福原愛 金メダル候補の後輩にエール「悔いなく頑張ってほしい」

2020年01月16日 18時28分

トークショーを行った福原愛

 卓球女子団体で五輪2大会連続メダリストの福原愛(31)が16日、都内で行われたトークショーに出席。4度出場した五輪での思い出を語った。

 3歳で卓球を始め、天才少女と呼ばれた福原は、15歳でアテネ五輪に初出場。ベスト16進出を果たしたが「だいたいニュースになるのがメダルを取って空港に帰ってくるところだったので、簡単にメダルが取れると思っていた」。自分の甘さに気づき「五輪を甘く見ていた自分にイラついた」と当時を振り返った。

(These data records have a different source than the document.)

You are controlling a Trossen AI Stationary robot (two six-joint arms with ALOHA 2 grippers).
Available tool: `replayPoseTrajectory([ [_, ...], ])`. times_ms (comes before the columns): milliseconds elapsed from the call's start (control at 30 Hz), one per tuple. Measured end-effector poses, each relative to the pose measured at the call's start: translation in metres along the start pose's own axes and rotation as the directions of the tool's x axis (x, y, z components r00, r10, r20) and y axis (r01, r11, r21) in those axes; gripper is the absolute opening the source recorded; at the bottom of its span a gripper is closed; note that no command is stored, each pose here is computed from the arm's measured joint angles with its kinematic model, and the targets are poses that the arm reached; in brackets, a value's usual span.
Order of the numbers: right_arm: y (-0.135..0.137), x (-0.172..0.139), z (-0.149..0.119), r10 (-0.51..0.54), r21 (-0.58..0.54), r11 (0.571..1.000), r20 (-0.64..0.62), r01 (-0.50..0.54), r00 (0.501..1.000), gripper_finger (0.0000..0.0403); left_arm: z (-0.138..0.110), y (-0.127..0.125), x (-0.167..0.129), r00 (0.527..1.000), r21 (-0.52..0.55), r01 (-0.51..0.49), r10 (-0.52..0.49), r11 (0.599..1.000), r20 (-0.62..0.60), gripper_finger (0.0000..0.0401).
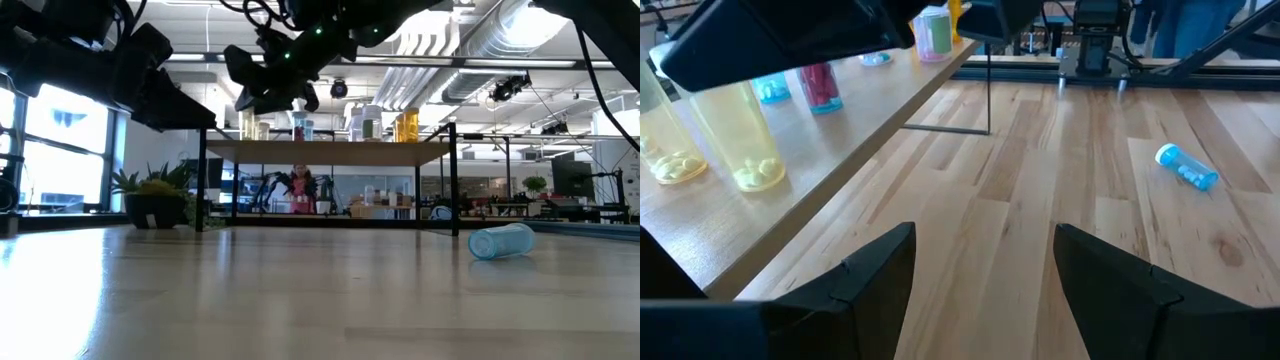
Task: Pick and place medicine bottles onto shelf by color
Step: Put the yellow pill bottle on the shelf, then put the blue pill bottle on the shelf
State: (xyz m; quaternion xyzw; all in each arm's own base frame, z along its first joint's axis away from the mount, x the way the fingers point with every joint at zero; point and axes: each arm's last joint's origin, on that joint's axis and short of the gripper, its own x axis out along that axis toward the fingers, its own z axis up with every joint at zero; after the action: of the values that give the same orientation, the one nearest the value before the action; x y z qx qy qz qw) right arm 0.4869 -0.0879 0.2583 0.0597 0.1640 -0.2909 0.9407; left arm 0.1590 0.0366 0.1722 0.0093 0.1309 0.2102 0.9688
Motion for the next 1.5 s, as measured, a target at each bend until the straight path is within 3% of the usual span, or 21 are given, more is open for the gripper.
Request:
replayPoseTrajectory([
  [300,0.0,0.0,0.0,0.001,0.0,1.0,-0.001,-0.001,1.0,0.0121,0.0,0.0,0.0,1.0,0.0,0.0,0.0,1.0,0.0,0.0229],
  [733,-0.001,0.0,0.001,-0.026,-0.003,1.0,0.006,0.026,1.0,0.0165,0.0,0.0,0.0,1.0,0.0,0.0,0.0,1.0,0.0,0.0229],
  [1500,0.001,-0.002,0.011,0.002,-0.039,0.999,0.039,-0.001,0.999,0.0167,-0.003,0.0,0.0,1.0,0.007,0.0,0.0,1.0,-0.028,0.0229],
])
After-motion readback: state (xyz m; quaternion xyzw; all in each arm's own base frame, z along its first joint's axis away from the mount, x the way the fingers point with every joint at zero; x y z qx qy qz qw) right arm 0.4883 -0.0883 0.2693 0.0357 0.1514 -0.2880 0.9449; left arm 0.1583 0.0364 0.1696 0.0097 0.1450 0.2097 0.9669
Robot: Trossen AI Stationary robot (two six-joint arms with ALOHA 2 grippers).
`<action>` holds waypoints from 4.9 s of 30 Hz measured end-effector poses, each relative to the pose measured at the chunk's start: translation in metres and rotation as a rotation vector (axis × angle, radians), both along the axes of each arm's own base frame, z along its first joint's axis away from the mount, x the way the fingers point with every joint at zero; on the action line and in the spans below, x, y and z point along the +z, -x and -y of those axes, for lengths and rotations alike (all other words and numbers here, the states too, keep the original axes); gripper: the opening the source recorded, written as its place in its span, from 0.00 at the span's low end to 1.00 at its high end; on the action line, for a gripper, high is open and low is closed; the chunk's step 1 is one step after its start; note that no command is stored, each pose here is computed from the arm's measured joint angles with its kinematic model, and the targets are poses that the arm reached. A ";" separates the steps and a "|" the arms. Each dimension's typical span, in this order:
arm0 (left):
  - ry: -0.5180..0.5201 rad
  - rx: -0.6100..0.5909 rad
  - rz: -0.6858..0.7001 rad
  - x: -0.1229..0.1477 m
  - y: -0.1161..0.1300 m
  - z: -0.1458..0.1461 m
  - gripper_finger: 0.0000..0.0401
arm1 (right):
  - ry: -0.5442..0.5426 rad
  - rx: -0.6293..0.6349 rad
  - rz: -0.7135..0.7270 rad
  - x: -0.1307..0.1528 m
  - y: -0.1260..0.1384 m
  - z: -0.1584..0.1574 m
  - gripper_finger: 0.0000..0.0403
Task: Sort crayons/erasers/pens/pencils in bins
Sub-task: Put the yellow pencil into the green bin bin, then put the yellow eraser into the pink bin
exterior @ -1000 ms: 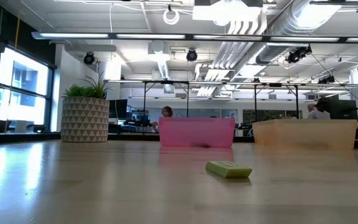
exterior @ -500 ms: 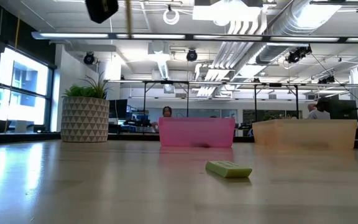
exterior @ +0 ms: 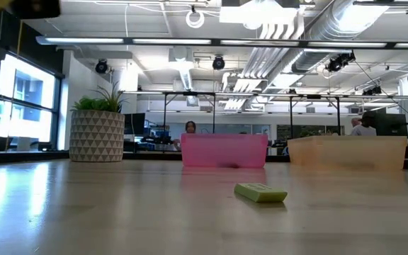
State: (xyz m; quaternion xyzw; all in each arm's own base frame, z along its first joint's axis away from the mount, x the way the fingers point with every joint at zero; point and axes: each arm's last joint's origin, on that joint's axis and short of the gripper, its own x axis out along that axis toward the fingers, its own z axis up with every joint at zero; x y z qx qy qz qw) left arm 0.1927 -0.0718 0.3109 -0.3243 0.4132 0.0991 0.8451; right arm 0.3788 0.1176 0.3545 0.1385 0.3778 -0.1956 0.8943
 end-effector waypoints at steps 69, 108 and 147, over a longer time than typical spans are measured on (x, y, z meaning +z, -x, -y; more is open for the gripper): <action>0.015 -0.241 -0.229 -0.029 0.053 0.049 0.32 | -0.514 -0.390 -0.387 -0.132 -0.031 -0.067 0.56; -0.081 -0.281 0.041 0.003 0.073 0.002 0.32 | -0.550 -0.700 -0.531 -0.212 -0.041 -0.079 0.21; -0.272 -0.234 0.116 0.012 0.085 -0.043 0.32 | -0.201 -0.495 -0.227 -0.098 -0.079 0.001 0.11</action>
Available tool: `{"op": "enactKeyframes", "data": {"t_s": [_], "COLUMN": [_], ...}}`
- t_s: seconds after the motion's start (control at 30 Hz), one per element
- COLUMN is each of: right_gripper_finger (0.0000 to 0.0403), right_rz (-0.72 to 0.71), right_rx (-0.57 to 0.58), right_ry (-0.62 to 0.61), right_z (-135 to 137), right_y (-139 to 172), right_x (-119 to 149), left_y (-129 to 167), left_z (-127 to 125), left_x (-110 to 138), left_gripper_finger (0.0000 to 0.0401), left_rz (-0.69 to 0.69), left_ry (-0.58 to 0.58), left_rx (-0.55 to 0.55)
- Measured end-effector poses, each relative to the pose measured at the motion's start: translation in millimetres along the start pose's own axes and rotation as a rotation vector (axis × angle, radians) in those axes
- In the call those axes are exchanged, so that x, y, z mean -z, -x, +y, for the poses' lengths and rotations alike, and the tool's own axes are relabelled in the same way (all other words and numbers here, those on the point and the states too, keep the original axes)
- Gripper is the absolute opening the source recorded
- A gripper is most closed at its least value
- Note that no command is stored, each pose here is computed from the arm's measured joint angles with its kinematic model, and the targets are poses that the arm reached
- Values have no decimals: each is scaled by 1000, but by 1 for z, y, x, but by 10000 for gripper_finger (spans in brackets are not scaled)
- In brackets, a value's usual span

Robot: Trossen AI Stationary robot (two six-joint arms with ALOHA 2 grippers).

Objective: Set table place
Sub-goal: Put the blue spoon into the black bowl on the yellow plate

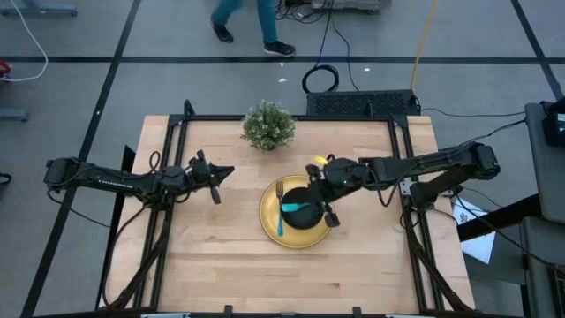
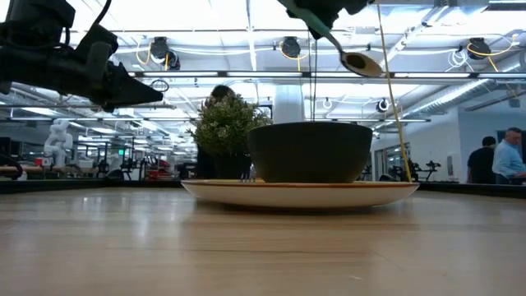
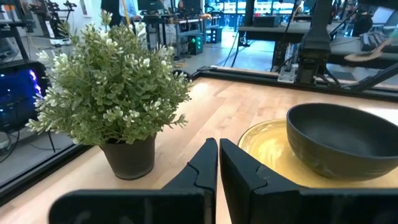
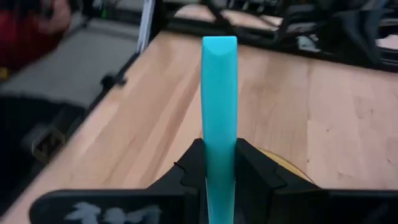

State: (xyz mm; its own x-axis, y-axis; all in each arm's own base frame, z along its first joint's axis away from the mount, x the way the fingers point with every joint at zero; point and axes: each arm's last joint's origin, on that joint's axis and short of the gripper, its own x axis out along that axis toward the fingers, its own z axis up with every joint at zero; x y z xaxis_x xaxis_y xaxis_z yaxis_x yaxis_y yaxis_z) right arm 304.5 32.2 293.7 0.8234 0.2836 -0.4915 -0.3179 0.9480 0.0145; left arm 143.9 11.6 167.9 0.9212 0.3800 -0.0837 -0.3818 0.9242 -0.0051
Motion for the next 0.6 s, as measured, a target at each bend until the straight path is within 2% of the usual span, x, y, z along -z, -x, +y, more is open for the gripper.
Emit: {"op": "enactKeyframes", "data": {"t_s": [0.2, 0.3, 0.6], "right_gripper_finger": [49, 49, 49], "right_rz": [-62, -47, -13], "right_rx": [28, 29, 58], "right_ry": [-138, -181, -232], "right_z": [-15, -19, -35], "right_y": [-23, -41, -67], "right_x": [2, 10, 27], "left_y": [0, 0, 0], "left_z": [0, 0, 0], "left_x": [2, 2, 4], "left_gripper_finger": [24, 24, 24], "left_rz": [17, 21, 37], "left_ry": [-7, -9, -18], "left_rx": [0, 0, 9]}}
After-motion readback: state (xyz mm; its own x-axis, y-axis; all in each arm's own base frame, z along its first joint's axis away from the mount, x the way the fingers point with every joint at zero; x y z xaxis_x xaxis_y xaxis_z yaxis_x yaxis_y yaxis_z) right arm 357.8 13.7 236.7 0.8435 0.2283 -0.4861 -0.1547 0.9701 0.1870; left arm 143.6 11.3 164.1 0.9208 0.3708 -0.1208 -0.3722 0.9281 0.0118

 しかし、4年後の北京五輪でも団体戦の3位決定戦で韓国に敗れ、メダルを逃した。「私はベンチで順番を待っていたんですけど、負けた瞬間が忘れられなくて、韓国チームの歓声が耳にこびりついて、夜も眠れないのが4年間続きました」。五輪で2度目の挫折を味わったが、約1か月後には、負けた瞬間の福原と同じ目線から撮った写真を譲ってもらい、練習場に飾ってトレーニングに励んだという。

 すると、次のロンドン五輪では団体戦で銀メダルに輝き、リベンジに成功。前年に生まれ故郷の宮城県が東日本大震災に見舞われた。被災地を訪問した際に「メダルを持って帰ります」と宣言し、団体戦の準決勝では過去4年間で1勝9敗と分が悪かったシンガポール選手に勝利を収めるなど、エースらしい戦いぶりを見せた。「生まれて初めて有言実行できました」と悔しさをバネに、被災地に希望を届けた。

 最後となったリオ五輪では、男女含め最年長のお姉さん的存在として出場。「私以外みんな平成生まれでした」と苦笑いしたが「つらいところや涙は見せたくない」と覚悟を決めて臨み、団体戦で銅メダルを獲得。試合後には、我慢していた涙があふれ「かすみちゃん(石川佳純、26=全農)とみま(伊藤美誠、19=スターツ)に笑ってと言われました」とプレッシャーとも闘っていたことを明かした。

 今年の東京五輪は、現役引退後初めての五輪となる。福原は後輩たちに向けて「金メダルを取れるレベルにあると思うが、取れなかったとしても十分に努力しているので、悔いなく頑張ってほしい」とエールを送った。